Несмотря на то, что творчески Резо Габриадзе состоялся в годы советской власти, власть эту он не любил: "В нашем городе половина сидела, половина должна была сесть, все сплошь — враги народа, я помню черные полоски в телефонной книге: фамилия врага народа исчезала вместе с номером. Были страницы почти сплошь черные… За годы советской власти, думаю, умерло около полумиллиада. И не только наши правители грешили, грех распространялся по всей стране. Очень мало осталось людей незапятнанных. Я не говорю о великих, которые в жертву принесли себя. Я не говорю о миллионах несчастных, замученных: они все искупили, им дорога в рай, и надо молиться, чтобы они там были. Но те, кто умер своей смертью — куда они денутся? Не знаю насчет рая, но в чистилище из нашего края попадали актеры музкомедии. Грехи их были понятными, человеческими грехами: они сплетничали, пили, сквернословили, ругали режиссера, блудили. Наверное, они некоторое время после смерти таскают в чистилище камни, а дальше их как-то распределяют… Когда советский человек попадает на тот свет и показывает там свой паспорт, ему наверняка говорят: "В аду ты уже был", — и многое прощают, засчитывают год за двадцать лет".

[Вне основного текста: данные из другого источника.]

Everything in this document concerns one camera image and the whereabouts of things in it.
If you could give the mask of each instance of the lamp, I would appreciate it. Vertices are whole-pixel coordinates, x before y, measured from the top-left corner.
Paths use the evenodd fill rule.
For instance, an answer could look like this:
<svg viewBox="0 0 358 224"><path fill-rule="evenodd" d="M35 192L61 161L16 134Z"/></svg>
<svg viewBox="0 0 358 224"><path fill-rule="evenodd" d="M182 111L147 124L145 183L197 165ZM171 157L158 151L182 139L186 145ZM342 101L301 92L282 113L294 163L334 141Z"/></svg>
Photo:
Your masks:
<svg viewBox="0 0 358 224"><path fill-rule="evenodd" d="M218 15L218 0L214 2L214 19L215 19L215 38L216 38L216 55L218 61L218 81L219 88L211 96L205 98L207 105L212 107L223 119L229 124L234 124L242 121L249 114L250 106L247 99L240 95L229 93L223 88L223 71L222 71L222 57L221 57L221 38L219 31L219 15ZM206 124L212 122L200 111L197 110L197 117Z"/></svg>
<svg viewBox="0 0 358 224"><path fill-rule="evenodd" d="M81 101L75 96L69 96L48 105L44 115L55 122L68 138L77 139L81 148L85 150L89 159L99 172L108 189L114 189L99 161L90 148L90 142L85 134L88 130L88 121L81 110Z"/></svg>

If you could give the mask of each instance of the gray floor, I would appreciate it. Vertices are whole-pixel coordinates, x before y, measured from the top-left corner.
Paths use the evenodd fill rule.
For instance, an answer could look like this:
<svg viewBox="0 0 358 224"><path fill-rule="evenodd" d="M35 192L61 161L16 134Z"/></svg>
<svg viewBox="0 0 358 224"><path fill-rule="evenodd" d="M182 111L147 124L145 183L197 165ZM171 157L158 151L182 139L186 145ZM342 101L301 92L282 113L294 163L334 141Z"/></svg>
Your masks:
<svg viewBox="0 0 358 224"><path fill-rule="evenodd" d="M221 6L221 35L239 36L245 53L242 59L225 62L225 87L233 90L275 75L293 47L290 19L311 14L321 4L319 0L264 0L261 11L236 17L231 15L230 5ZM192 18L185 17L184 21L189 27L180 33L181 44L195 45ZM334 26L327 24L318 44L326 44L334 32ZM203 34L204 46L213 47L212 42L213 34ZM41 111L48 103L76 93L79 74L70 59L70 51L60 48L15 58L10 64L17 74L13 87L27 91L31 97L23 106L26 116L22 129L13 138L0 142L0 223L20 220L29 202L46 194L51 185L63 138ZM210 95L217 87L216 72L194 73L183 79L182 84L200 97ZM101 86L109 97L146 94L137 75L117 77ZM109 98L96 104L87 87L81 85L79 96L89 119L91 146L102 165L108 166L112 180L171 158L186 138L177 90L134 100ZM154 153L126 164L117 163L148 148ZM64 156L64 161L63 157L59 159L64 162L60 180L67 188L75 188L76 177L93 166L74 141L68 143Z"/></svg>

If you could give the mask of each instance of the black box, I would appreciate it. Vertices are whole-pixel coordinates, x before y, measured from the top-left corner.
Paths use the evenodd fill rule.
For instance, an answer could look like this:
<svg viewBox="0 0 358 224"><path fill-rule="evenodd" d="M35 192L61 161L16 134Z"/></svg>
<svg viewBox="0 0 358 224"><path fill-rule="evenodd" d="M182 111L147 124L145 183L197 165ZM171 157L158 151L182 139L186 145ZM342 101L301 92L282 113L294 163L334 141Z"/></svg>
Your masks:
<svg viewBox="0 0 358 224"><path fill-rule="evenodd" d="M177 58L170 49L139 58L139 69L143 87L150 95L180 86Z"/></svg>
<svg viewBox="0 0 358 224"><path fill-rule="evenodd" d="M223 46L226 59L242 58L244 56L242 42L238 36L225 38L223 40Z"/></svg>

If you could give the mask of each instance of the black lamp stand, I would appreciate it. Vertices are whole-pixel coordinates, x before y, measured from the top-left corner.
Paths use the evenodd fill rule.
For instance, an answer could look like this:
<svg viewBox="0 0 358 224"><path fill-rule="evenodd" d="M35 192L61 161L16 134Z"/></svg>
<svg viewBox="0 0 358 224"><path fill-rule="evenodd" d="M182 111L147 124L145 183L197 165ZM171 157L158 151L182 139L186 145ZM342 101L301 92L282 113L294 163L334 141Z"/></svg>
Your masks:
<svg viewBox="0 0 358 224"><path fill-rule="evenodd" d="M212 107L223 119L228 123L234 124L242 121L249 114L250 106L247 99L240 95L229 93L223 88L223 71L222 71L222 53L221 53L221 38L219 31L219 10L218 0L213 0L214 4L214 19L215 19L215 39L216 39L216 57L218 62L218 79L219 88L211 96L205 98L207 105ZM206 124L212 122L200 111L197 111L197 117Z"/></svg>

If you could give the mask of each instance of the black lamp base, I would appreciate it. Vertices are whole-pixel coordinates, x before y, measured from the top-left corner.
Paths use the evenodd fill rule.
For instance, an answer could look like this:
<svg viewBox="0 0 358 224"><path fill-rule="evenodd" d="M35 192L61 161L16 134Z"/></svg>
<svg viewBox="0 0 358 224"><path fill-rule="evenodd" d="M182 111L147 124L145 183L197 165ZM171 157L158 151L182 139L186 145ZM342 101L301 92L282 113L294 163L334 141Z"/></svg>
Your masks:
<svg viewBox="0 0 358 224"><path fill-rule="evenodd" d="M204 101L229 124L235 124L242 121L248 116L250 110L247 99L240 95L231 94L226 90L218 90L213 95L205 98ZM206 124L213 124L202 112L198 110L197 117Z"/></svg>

А вот русский язык значил для Резо Габриадзе очень многое: "Русский язык дает мне знание того, чего нет в грузинском. Вот, например, слово "художник". Когда в Средние века иконописец писал фрески, он на целый день забирался по лестнице наверх и туда ему подавали воду, хлеб, там накапливались кисти, краски… Когда он спускался вниз, его, наверное, там ждали местный сумасшедший, калека, какой-нибудь блаженный. И помощник, которому он отдавал кисти — помыть для завтрашнего дня… А в церкви есть одно место, называется "худое". Это место, где рисовали сцены ада, чертей… И рисовал вот такой помощник. Именно он и назывался "художник" — обитатель худого места. В настоящее время этот художник говорит о себе: "Философия моего художественного творчества…" А он просто тот, который рисует чертей, — по крайней мере так подсказывает мне русский язык… В нем есть еще одно прекрасное слово, которое я очень люблю, — безобразие…
Безобразие — любое отклонение от того, что сотворил Создатель. Вот мы пришли еще к одному слову — "творчество". Творец у нас один, а ты кто тут такой — ходишь и говоришь: "Мое творчество…"? Безобразие — без образа, без духа дерева (у дерева тоже есть образ, дух) или человека. И это — безобразие — составляет огромное направление в искусстве. Я не философ, это просто мой опыт… Я особенно благодарен русскому народу за "художника" (иначе я не знал бы, кто я такой: в грузинском это слово связано с иконописью, а это неправда). И особенно — за "безобразие"".